3 families suing over concert deaths

The families of two more partygoers who died after collapsing at a recent Pasay City concert will also be suing the organizers for criminal negligence, their lawyers said on Friday at the National Bureau of Investigation.

Both the NBI and the Philippine National Police have confirmed through tests that party drugs caused the deaths, but are still investigating if the drugs were actually sold at the concert venue.

Still, the parents of Bianca Fontejon, 18; Ken Miyagawa, 18, and Ariel Leal, 22, are pinning the blame on the people behind the May 21 Closeup Forever Summer concert held at the SM Mall of Asia grounds.

A total of five persons died, collapsing at different areas of the venue. The NBI has since arrested six drug-dealing suspects with possible links to the concert deaths.

Fontejon’s family was the first to file a complaint in the NBI on Monday. Joining the Fontejons on Friday were the parents of Leal and Miyagawa.

They will be filing a class suit against “everybody” liable for the deaths of the three victims, according to lawyer Jose Cabochan, who said he was representing all three families.

“(They) have agreed to pursue a common goal,” Cabochan said in an interview at the NBI Death Investigation Division (NBI-DID), where Leal’s father and some relatives gave statements.

Ariel Radovan, another lawyer for the three families, said that while they would be suing for criminal negligence, they could also “pursue other angles, depending on the [outcome of the] investigation.”

“What we are after is for Closeup and Unilever to provide us all the necessary documents showing who are the persons assigned to this particular function [or] task, so we can pinpoint their responsibility,” Radovan said.

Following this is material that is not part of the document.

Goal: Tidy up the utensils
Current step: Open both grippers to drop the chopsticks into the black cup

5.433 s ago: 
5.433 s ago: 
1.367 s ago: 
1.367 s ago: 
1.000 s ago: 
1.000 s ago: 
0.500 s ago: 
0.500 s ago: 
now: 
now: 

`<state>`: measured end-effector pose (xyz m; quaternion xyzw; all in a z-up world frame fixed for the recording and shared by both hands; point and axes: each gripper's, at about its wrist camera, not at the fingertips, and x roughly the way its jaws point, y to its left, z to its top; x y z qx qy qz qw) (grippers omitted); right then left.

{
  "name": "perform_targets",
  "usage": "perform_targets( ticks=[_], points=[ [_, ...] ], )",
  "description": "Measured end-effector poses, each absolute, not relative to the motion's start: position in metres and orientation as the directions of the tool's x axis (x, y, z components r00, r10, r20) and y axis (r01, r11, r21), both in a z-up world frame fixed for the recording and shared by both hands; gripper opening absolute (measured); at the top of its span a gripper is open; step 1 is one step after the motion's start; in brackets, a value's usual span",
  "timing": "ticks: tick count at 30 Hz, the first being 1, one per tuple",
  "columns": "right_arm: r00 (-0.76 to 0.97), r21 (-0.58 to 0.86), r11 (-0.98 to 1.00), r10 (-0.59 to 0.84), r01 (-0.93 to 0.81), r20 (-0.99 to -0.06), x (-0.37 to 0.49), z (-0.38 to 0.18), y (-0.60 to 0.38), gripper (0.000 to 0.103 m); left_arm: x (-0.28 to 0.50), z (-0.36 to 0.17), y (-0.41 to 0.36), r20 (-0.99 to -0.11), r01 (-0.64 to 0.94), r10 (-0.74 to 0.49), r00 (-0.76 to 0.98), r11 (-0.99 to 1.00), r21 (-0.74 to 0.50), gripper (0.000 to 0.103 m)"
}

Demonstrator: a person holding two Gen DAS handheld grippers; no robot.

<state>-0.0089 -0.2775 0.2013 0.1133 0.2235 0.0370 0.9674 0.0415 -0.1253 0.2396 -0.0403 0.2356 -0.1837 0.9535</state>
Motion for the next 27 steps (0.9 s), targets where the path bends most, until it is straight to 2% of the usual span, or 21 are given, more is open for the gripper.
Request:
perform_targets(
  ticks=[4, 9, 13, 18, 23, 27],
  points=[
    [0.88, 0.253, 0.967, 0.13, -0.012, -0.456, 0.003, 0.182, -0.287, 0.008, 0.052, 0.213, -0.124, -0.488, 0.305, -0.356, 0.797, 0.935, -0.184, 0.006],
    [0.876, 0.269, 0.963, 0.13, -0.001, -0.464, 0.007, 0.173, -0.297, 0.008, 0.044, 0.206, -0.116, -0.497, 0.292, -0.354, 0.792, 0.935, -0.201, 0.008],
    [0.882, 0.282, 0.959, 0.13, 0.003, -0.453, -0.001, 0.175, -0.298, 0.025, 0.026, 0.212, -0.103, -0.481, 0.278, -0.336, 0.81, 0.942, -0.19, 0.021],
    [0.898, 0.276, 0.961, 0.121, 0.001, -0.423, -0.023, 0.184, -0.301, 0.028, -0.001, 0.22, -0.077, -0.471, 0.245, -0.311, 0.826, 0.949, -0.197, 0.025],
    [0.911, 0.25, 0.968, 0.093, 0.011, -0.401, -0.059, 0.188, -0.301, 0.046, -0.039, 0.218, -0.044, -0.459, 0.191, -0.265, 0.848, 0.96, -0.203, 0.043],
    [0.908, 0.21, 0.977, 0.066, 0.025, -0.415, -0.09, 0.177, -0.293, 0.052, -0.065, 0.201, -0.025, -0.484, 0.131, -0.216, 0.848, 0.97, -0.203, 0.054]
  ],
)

Radovan stressed that even if the concert organizers had completed all the physical and security requirements for the event, they “should have been diligent enough to provide everything necessary to prevent these deaths.”

“The deaths, for sure, happened inside the venue. It’s like, if you invite someone over for a party at your house, you have to make sure nothing untoward happens to them,” he said.

“It’s uplifting to see that other people are helping with the investigation,” said Bibiane Fontejon, Bianca’s mother, who was also at the NBI-DID with her husband on Friday. “In a way, we get to hold hands and help each other through this ordeal, which we don’t want to happen to anyone else.”